Disks? Forget disks. I played Telengard and Flight Simulator from tape. You remember? Type in the command to load, go eat breakfast, flip the tape, go shower, ready to play! (provided there were no errors and you didn’t have to start the process all over again.)
Boy do I ever remember that. That’s some hard core gaming right there. We need to bring that back
Eh, I’ve got a 6-month subscription to Gametap (which I intend to cancel when it’s up) and would prefer to “muck around with DOSBox.” I’ve never had a problem playing a game in DOSBox and that includes some of the classically difficult to run DOS games like Wing Commander Privateer.
I loved Droll on the Apple II. Spent a long time pulling and pushing in the touch typeing tutor cartridge on my TI-99/4a to make the screen do funky things.

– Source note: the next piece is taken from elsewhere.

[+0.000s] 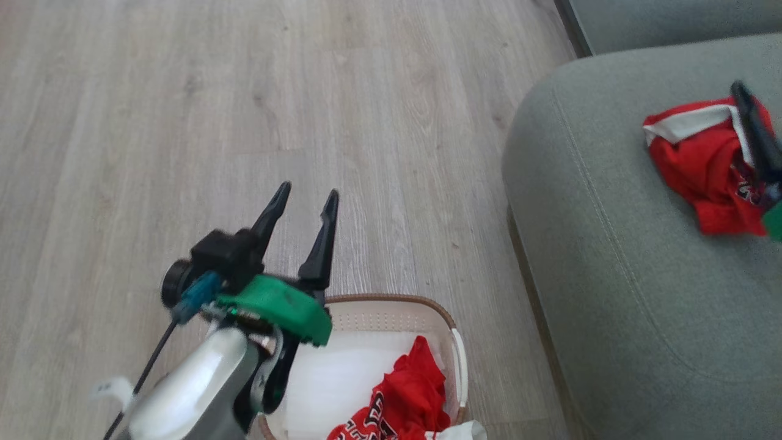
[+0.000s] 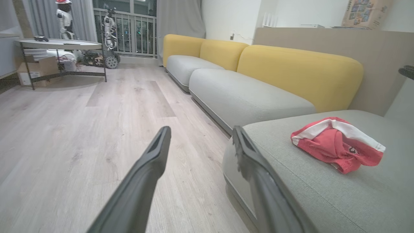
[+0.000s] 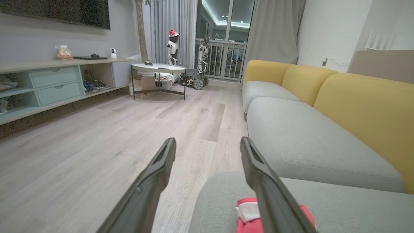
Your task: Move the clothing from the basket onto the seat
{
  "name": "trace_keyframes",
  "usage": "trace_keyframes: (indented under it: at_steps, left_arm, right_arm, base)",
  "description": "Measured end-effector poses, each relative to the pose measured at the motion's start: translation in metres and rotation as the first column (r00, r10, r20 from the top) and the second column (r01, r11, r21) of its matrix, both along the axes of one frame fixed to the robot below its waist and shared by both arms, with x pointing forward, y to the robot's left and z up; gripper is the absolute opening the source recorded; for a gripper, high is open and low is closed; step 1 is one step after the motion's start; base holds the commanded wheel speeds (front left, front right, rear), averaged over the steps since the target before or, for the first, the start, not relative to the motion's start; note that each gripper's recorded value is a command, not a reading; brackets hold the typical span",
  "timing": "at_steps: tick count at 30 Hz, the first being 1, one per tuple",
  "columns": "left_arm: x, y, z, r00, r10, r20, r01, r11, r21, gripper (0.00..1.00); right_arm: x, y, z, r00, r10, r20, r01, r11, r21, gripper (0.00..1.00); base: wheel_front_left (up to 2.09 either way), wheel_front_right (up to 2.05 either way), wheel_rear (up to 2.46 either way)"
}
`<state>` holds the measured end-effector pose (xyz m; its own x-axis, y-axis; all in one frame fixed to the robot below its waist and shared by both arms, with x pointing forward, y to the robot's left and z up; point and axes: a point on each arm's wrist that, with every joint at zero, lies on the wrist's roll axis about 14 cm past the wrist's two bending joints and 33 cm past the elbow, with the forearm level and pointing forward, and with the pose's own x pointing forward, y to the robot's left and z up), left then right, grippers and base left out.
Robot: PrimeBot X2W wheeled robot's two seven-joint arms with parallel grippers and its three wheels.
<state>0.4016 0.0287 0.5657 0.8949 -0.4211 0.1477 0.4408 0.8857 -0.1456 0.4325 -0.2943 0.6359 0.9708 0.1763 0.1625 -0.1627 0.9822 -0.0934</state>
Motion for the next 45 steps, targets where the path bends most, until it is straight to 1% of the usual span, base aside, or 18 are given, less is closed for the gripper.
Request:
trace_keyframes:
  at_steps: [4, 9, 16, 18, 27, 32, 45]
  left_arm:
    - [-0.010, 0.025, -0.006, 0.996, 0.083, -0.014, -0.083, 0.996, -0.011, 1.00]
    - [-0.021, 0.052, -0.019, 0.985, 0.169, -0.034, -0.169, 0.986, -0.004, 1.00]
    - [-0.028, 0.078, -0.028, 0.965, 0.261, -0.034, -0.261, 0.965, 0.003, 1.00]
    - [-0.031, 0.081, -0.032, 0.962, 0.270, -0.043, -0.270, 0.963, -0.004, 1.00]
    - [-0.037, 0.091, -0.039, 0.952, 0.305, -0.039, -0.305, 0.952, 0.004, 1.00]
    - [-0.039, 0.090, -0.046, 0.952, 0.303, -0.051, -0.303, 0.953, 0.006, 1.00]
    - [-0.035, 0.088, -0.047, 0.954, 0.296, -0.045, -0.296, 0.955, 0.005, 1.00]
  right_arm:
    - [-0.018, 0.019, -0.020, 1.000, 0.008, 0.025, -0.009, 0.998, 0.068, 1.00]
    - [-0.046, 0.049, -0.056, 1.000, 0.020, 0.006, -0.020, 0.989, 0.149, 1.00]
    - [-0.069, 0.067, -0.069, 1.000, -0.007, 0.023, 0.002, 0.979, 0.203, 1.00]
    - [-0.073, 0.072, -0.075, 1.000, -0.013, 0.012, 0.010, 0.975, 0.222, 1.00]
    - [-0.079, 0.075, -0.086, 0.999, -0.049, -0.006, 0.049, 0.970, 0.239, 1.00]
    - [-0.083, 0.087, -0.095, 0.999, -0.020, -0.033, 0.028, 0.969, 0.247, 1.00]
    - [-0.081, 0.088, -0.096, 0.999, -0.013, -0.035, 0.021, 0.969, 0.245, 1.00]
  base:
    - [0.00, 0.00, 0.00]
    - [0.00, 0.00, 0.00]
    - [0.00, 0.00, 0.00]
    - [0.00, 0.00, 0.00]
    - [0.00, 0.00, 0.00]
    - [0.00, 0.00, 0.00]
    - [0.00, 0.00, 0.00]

I still have the TI and casette recorder in the basement…alas, I don’t think I have a TV I can plug it into anymore.
And remember the anxious expection after installing Wing Commander while it computed the graphics?
I still remember being seriously wierded out when playing Doom (freeware) for the first time.
Ahh yes Spend several hours or days typing it in, then read through the code 7 or 8 more times trying to figure out why it didn’t work at all. The finally giving up all pissed off.
Then finally when the next month’s issue came out, in the corrections section it said
“We inadvertantly left lines 3400-3500 out of Super-Hyper-Dragon-Byke last month , the following lines need to be added…” :mad:
I think I became a programmer in the first place trying to figure out what the code always needed to work.